‘Enemies of free speech:’ Furman professor addresses Unite the Right attendance
Civil liberties group calls for Chris Healy’s immediate return to classroom
GREENVILLE, S.C. (FOX Carolina) - A civil liberties nonprofit is calling for a Furman University professor to be reinstated to the classroom after the university launched an investigation when they learned about his attendance of the Unite the Right rally in Charlottesville, VA.
The Foundation for Individual Rights and Expression (FIRE) sent a letter to Furman’s president on Oct. 5, saying the university has “violated its free expression promises” by placing professor Chris Healy on leave.
The full letter (included below) says photos that have surfaced from the Unite the Right rally show Healy “peacefully standing in a crowd of individuals.”
A photographer from the Associated Press and other journalists captured images and video of Healy standing among white supremacist groups at the 2017 rally, which later turned deadly. After the photos were posted by a group called “Ignite the Right,” Furman issued a statement saying a professor - who they did not name - would not be on campus or teaching while they investigated the professor’s alleged association “with other organizations that are connected with white supremacist groups that promote racism, exclusion and hatred.”
Healy, who said he is cooperating fully with Furman’s investigation, released the following statement:
“This event dealt with the question of keeping intact a statue of Robert E. Lee. All I did in attending the event was exercise my rights as an American citizen, and this episode has taught me that there are real enemies of free speech. In the USA, we are not guilty by association, but I feel like a butterfly being accused of starting a hurricane.”
Healy signed a waiver authorizing Furman to release information about his employment status and personnel files to FIRE, which has an advocacy team working with him.
“In investigating and banning Professor Healy from campus, Furman University has violated its own commitments to protect faculty free expression,” said FIRE program officer Sabrina Conza. “Faculty have the freedom to peaceably protest, and Furman cannot investigate him for his mere association with viewpoints it deems ‘harmful.’ What’s harmful is the university’s blatant violation of faculty rights. Furman must immediately end its investigation and return Healy to the classroom.”

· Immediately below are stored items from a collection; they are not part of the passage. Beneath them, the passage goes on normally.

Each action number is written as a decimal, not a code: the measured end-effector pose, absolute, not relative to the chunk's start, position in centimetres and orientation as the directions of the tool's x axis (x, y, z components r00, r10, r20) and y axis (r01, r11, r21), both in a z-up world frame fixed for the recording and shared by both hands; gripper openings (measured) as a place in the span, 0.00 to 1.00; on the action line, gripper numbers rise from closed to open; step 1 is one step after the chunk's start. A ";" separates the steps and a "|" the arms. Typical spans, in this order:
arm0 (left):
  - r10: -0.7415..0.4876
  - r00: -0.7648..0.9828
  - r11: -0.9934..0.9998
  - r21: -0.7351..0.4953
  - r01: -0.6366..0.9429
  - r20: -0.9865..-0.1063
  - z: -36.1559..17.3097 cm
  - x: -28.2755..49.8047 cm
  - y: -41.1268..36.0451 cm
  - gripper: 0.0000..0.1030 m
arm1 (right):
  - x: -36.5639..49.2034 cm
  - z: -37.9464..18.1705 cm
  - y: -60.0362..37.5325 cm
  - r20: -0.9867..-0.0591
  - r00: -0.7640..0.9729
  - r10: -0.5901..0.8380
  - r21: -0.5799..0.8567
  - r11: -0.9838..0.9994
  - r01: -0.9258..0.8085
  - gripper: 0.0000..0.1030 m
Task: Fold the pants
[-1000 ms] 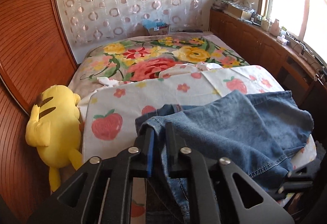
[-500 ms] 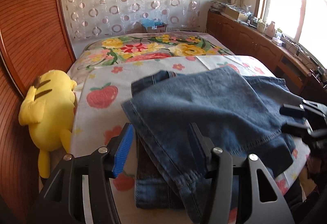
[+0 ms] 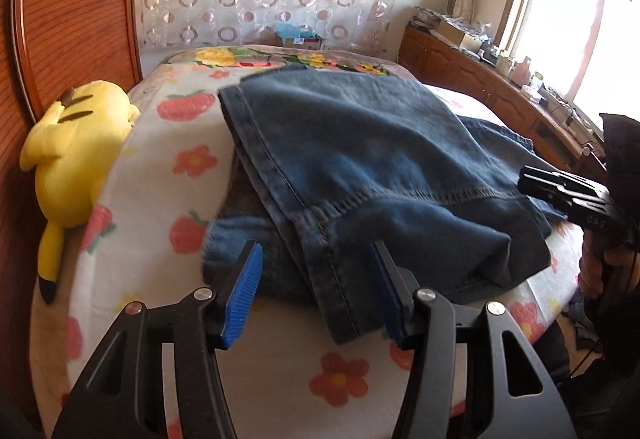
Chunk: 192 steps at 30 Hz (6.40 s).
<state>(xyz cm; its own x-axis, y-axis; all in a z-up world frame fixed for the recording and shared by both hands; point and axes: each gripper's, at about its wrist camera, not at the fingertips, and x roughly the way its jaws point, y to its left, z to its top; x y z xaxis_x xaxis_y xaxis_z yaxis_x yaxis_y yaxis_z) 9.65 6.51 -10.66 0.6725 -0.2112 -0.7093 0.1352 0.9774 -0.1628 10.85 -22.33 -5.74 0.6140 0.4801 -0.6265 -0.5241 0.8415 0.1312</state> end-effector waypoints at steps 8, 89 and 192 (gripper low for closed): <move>-0.197 0.656 0.980 -0.131 0.149 -0.728 -11.8 10.2 5.2 0.20 | 10.9 -6.1 -22.7 -0.621 0.618 0.482 0.148 0.847 -0.511 0.41; -0.026 0.705 0.997 0.033 0.070 -0.709 -5.0 25.7 8.6 0.19 | 11.5 -6.7 -24.4 -0.590 0.650 0.479 0.177 0.862 -0.475 0.54; -0.324 0.739 0.936 -0.085 0.343 -0.591 -5.2 11.5 -6.6 0.74 | 7.1 4.4 -30.0 -0.517 0.763 0.387 0.116 0.915 -0.385 0.41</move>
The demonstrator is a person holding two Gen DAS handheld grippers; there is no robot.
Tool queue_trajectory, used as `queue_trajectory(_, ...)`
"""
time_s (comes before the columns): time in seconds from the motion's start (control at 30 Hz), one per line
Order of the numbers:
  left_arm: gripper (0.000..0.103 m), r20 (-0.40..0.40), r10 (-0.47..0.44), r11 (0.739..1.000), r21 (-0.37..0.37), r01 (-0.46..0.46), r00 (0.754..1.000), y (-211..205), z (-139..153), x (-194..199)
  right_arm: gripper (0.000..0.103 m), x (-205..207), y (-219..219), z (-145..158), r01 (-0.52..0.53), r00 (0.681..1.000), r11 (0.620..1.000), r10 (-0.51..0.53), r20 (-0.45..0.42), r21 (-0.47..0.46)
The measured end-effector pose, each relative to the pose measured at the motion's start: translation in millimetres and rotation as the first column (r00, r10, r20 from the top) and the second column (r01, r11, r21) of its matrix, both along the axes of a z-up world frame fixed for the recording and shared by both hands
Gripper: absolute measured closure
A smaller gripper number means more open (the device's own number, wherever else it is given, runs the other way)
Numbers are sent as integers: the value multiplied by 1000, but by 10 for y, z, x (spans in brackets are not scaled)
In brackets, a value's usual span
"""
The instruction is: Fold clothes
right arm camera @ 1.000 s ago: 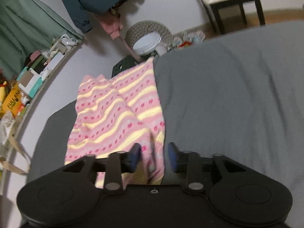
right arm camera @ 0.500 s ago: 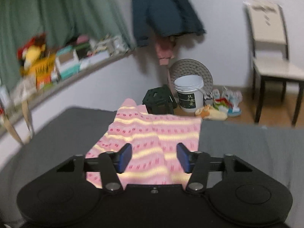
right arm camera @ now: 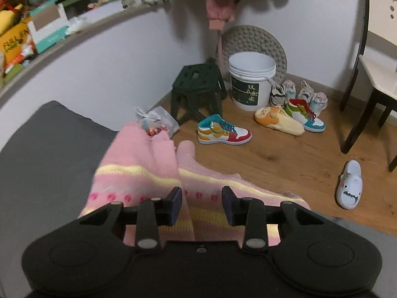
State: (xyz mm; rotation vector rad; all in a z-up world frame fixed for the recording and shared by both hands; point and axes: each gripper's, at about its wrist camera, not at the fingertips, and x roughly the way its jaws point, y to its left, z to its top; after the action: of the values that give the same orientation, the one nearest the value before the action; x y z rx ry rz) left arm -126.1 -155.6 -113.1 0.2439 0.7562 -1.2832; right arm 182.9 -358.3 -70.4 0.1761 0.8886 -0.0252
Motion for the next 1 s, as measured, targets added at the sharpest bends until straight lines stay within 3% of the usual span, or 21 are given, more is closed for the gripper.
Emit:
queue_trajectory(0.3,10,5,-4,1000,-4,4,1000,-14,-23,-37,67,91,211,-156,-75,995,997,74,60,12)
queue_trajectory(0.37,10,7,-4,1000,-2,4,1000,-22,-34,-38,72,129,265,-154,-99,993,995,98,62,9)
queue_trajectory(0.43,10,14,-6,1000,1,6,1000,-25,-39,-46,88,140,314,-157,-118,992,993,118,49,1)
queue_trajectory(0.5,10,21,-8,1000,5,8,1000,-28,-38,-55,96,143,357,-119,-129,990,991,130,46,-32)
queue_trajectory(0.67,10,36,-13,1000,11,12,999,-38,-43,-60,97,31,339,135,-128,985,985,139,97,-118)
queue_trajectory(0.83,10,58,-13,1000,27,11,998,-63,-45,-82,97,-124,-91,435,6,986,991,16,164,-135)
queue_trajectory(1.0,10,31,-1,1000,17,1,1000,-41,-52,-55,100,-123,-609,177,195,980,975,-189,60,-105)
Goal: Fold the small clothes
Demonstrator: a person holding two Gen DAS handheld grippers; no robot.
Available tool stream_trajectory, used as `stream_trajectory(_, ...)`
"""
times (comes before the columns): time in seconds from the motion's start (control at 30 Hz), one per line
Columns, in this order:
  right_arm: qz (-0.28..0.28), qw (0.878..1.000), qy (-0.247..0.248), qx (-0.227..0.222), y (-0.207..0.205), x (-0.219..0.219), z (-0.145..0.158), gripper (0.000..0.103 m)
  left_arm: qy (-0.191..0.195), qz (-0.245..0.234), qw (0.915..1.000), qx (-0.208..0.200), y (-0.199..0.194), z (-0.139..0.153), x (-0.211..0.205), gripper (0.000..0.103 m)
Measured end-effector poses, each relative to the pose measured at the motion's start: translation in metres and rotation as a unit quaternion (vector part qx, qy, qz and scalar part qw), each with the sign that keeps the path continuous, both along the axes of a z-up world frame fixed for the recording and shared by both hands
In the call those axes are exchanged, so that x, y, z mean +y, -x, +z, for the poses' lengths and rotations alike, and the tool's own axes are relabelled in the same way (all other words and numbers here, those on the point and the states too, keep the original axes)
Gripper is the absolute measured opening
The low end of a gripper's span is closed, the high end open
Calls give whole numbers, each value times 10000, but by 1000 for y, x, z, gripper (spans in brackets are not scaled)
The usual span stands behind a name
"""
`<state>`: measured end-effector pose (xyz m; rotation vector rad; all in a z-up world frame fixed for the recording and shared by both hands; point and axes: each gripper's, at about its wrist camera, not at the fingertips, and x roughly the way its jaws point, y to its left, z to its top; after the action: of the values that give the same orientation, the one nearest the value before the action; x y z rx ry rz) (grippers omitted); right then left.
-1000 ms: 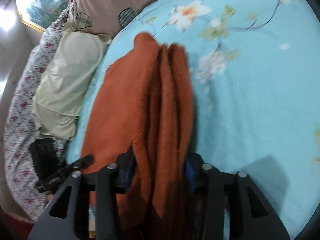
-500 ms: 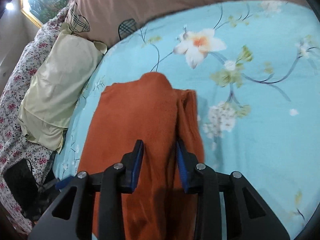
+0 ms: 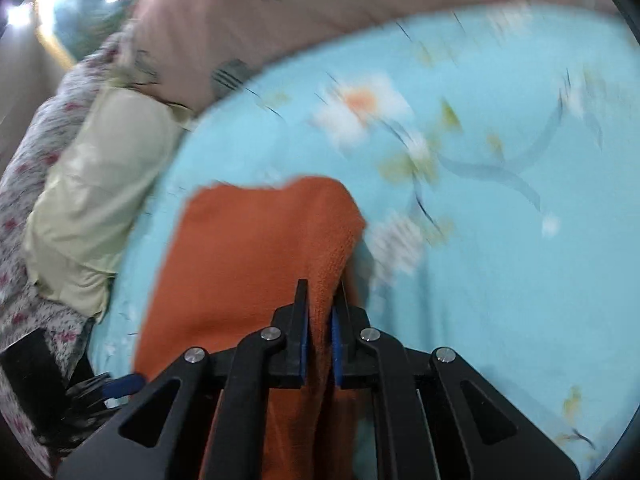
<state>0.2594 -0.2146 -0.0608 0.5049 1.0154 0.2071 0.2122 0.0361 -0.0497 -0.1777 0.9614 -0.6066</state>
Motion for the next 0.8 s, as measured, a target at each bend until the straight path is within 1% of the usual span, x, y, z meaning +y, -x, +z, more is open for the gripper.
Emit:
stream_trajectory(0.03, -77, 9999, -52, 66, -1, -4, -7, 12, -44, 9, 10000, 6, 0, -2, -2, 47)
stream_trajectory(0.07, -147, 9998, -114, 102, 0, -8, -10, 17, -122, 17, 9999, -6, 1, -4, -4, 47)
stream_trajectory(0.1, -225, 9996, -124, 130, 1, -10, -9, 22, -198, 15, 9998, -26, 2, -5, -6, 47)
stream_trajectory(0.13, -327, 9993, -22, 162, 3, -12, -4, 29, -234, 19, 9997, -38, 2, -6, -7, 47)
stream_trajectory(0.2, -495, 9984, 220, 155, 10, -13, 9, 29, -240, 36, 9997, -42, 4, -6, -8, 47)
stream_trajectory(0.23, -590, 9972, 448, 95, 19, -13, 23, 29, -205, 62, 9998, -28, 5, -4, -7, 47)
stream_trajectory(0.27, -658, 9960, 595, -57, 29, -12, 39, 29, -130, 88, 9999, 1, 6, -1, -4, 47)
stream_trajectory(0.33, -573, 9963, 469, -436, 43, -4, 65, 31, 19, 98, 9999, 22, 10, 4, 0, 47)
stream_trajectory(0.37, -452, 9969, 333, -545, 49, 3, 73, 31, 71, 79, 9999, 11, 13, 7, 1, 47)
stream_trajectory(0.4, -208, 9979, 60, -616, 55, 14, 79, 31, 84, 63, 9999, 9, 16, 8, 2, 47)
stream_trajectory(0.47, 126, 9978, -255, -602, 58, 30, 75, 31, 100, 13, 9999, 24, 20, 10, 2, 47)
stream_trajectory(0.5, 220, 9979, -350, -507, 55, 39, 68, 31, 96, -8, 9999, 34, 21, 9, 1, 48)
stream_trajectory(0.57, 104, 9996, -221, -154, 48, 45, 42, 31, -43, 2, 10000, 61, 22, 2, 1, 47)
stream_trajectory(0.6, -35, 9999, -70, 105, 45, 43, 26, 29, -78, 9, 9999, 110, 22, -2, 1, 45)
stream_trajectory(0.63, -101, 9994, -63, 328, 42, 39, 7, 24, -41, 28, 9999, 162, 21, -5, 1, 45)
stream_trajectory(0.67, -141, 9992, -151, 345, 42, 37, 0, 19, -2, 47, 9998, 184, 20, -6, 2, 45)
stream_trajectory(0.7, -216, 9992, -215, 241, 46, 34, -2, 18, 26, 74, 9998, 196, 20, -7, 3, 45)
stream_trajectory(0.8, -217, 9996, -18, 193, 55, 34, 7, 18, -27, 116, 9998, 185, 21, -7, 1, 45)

Read the full letter FIRE sent to Furman University below:
Furman University issued the following statement regarding the letter:
“As the president said in her message last Friday, this professor will not teach or be on campus as we gather the facts and determine next steps. We’re taking every measure to make sure there are limited disruptions for students, faculty and staff, and that our community comes through this even stronger than we were before.”
FIRE requested a response from Furman University by the close-of-business on Wednesday, Oct. 12.
As of Thursday, Furman University had not replied to the organization.